While Kelley first read the document in mid-2020, it wasn’t until she moved to Portland, Oregon, and discussed her feelings with a friend and a therapist, that she felt empowered to come out as a lesbian in early 2021.

Williamson said she had a similar experience. She dated men out of curiosity when she was younger, because all of her peers were.

“I was like, ‘What’s important here?'” Williamson said. “I had feelings and urges, they just didn’t include a man.” She said the word “lesbian” wasn’t in her vocabulary at the time, so she didn’t even think she could be one.

Compulsory heterosexuality “creates an obligation to respect the status quo,” Luna Matatas, pleasure educator and creator of Peg the Patriarchy, told Cosmopolitan. “It could prevent someone from exploring their sexuality and gender or honoring what they know to be true about their sexual orientation.”

As more Americans identify as gay than ever before, homophobia also plays a role.

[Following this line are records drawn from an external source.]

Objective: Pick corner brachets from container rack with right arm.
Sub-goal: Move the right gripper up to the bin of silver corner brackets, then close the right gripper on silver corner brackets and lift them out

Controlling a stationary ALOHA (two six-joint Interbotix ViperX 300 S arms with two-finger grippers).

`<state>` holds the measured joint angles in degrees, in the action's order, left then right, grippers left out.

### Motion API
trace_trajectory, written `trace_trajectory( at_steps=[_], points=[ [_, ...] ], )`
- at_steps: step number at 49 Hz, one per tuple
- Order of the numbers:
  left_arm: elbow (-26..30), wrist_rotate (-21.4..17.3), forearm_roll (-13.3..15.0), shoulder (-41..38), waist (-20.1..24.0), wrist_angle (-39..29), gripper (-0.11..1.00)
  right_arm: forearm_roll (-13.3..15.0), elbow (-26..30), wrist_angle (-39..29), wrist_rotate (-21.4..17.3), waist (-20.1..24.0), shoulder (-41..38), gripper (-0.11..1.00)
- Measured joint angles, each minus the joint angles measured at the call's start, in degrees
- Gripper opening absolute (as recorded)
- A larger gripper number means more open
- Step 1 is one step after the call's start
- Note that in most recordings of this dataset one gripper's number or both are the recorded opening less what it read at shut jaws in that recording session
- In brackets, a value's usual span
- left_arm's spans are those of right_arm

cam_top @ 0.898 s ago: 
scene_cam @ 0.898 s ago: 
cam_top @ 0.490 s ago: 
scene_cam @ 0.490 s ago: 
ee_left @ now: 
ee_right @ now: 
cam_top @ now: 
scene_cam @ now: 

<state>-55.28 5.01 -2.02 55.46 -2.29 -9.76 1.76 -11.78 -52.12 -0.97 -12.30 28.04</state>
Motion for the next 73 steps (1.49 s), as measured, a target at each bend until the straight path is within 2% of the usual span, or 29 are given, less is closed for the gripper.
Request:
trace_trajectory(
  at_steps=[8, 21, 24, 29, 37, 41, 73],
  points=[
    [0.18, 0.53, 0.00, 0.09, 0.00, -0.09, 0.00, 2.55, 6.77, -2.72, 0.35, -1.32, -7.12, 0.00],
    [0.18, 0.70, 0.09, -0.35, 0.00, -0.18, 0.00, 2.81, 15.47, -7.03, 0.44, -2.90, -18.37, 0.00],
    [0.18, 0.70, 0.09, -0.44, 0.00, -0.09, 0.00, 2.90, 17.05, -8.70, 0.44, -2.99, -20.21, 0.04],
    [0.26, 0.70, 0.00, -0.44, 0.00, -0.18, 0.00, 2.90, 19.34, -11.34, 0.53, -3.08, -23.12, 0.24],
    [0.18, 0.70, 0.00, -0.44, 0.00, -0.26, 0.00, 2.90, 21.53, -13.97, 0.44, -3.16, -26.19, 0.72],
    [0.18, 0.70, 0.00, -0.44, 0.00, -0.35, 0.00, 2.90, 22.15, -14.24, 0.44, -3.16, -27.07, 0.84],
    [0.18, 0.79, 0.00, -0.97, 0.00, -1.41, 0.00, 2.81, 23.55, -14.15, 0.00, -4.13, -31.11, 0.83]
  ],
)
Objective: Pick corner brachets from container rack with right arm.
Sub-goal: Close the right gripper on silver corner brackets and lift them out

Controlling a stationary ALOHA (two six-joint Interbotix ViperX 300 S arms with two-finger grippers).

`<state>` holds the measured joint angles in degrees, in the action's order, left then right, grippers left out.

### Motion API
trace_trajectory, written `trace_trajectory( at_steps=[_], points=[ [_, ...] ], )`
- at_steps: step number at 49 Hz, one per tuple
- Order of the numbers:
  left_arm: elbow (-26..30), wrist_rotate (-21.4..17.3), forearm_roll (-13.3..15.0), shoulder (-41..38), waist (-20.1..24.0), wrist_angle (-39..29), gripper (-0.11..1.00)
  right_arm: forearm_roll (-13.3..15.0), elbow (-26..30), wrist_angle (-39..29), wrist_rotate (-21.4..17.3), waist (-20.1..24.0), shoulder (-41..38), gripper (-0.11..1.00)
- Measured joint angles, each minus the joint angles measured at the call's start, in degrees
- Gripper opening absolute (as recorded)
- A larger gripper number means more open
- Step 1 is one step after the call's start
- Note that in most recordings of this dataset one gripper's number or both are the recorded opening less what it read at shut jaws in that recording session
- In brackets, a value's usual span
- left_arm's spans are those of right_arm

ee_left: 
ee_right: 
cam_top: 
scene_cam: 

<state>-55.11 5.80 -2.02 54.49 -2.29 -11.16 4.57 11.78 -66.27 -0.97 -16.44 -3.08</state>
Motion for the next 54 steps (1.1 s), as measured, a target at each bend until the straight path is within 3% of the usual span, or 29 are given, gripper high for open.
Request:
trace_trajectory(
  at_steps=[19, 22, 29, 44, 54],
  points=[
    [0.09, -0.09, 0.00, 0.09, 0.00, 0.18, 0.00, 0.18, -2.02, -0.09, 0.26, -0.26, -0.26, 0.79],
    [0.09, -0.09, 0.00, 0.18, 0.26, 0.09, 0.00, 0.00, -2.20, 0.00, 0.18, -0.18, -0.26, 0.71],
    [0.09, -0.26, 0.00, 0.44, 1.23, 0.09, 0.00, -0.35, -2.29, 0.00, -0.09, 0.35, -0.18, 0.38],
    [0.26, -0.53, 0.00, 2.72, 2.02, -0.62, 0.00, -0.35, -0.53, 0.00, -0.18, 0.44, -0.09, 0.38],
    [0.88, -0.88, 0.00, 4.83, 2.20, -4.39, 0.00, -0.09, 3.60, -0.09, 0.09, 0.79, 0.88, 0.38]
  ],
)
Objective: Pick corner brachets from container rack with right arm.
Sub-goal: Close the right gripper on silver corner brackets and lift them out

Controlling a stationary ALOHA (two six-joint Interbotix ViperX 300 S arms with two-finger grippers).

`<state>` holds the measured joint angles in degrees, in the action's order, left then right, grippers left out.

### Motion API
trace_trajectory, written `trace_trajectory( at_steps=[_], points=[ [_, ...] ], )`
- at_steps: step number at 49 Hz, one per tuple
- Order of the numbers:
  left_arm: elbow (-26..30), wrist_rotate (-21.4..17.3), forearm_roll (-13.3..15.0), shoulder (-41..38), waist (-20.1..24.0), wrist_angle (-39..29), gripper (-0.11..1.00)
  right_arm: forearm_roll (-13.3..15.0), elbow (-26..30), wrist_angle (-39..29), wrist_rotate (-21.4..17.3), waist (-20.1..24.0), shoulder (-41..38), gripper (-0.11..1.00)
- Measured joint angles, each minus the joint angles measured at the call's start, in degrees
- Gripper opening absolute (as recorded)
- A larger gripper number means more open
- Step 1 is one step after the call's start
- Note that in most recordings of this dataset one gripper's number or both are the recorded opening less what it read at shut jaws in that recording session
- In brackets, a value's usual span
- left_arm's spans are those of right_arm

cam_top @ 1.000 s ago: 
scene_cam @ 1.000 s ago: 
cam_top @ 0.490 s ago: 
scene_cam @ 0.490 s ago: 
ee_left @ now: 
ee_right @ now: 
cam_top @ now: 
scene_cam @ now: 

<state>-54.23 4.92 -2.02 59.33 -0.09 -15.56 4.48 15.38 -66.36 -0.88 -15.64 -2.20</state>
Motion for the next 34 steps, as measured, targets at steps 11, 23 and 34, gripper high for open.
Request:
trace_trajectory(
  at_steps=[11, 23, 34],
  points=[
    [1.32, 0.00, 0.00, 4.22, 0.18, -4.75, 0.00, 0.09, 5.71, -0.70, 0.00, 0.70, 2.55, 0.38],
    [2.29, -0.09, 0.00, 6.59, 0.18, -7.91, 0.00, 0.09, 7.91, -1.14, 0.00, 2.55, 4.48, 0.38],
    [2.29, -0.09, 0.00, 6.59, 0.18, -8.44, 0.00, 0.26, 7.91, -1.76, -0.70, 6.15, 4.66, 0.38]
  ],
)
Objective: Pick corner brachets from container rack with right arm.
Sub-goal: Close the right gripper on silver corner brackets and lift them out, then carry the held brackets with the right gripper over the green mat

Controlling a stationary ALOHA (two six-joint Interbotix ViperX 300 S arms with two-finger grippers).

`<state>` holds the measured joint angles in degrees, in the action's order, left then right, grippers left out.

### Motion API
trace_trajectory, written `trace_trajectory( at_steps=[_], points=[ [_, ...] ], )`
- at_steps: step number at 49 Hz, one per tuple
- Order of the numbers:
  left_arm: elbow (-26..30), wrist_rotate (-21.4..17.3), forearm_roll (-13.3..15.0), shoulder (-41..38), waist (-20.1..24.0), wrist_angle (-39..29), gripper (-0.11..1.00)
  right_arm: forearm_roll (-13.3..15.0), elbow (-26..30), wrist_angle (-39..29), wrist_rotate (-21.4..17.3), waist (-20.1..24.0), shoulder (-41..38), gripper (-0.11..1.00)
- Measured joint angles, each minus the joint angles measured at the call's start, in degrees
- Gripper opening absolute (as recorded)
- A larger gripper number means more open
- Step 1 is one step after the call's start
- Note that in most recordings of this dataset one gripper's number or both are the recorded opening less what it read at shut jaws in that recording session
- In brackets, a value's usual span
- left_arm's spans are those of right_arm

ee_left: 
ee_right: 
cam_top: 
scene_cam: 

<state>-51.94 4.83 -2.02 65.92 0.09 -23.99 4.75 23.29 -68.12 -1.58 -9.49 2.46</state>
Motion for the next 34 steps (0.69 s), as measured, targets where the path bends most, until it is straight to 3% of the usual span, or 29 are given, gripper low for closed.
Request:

Ashley Matheson, a TikTok creator who now identifies as a queer woman, grew up in a Catholic community where she said she learned to hate gay people. It wasn’t until she saw TikTok videos of women showing romantic affection towards other women that she realized she could have it herself.

Matheson said some users who come across her queer content, which she started doing after she came out, will try to convince her that she is wrong about her sexuality.

“Being directly on TikTok has made it very difficult to be part of the gay community because my comments are filled with men saying what they think,” Matheson said. “They used to always comment and say I couldn’t be gay because I was previously in a heterosexual relationship. It’s super disabling.”

Getting out because of an app is hard – but the feeling of freedom is worth it

Three months after downloading TikTok, Williamson came out as a lesbian to her sister and then to her mother. She said she felt empowered to buy the clothes she really loves to wear — hoodies, flannels and hats — after seeing other women doing the same on TikTok.

She also dated a woman for a few months during the pandemic.

“It was really exciting. I discovered that I love being nurturing and caring and taking care of someone,” Williamson said.

All of the women said their families and close friends were generally supportive of their release. But doing it during a pandemic has brought on feelings of isolation and loneliness.

Fender had to hang out with his family and share the news of his broken engagement on FaceTime. Her online community helped, but it couldn’t replace a real hug, she said.

Williamson was able to attend an in-person event with other lesbians, which gave her a taste of community. But a recent cancer diagnosis has made it difficult to meet gay women in person, as his immunocompromised status in the pandemic prevents him from attending social events.

For Fender, the most brutal part of coming out was hurting someone she loved – her ex-fiancé. Still, it’s hard to have regrets, she says, because freedom is so nice.

“If you had told me two or three years ago that this would be my life, I would have laughed in your face and probably cried myself to sleep,” she said. “I wanted it so badly.”